NONFICTION - Jan. 5, 1992

Share

OUR ANGRY EARTH by Isaac Asimov and Frederik Pohl (Tor/St. Martin’s Press: $19.95; 323 pp.) . This most honorable collaboration is an attempt, by two men who have imagined the Earth in all sorts of fantastic permutations, to deal with its literal reality: Like the protagonist in the film “Network,” our Earth is mad as hell and not going to take it any more. There are holes in her ozone, numskulls who pump fossil fuel as though it were water, and, worst of all, politicians and special-interest groups who continue to promote profit over common sense. The problem, for the overwhelmed but well-intentioned citizen, is where to start to fight back, so the authors break the ecological disaster down into manageable chunks, explaining the conditions that led to current problems, the nature of those problems and the range of cures at our disposal. The result is a remarkably clear-headed piece of environmental advocacy, the sort of informed cheerleading that can get even the most passive couch potato thinking about the changes he could make. The one weakness to the authors’ position is that, in their zeal to save the Earth, they sometimes fail to consider the new problems their solutions would create.
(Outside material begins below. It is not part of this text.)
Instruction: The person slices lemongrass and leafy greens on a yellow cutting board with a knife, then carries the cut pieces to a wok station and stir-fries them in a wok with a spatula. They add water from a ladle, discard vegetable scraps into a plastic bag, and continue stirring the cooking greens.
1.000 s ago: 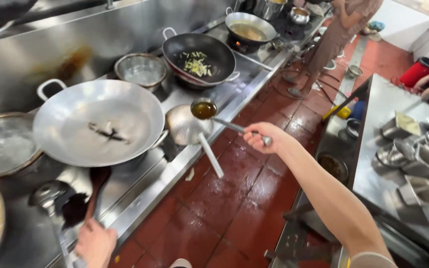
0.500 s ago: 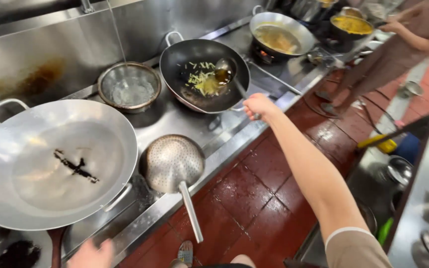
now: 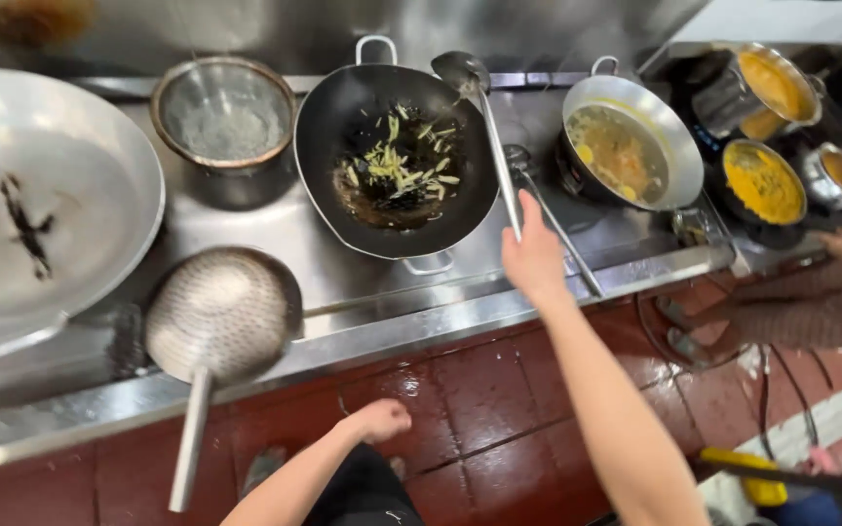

An obvious example is their suggestion that gasoline taxes be raised as much as 50 cents per gallon--which, in a car-captive city such as Los Angeles, would mean that wealthy people would be able to shrug and pay, while the poor who depend on their cars to get to work would have to steal from other segments of an already tight budget. More preferable is the suggestion that we wean ourselves from statusmobiles: A general downsizing seems a much more democratic idea.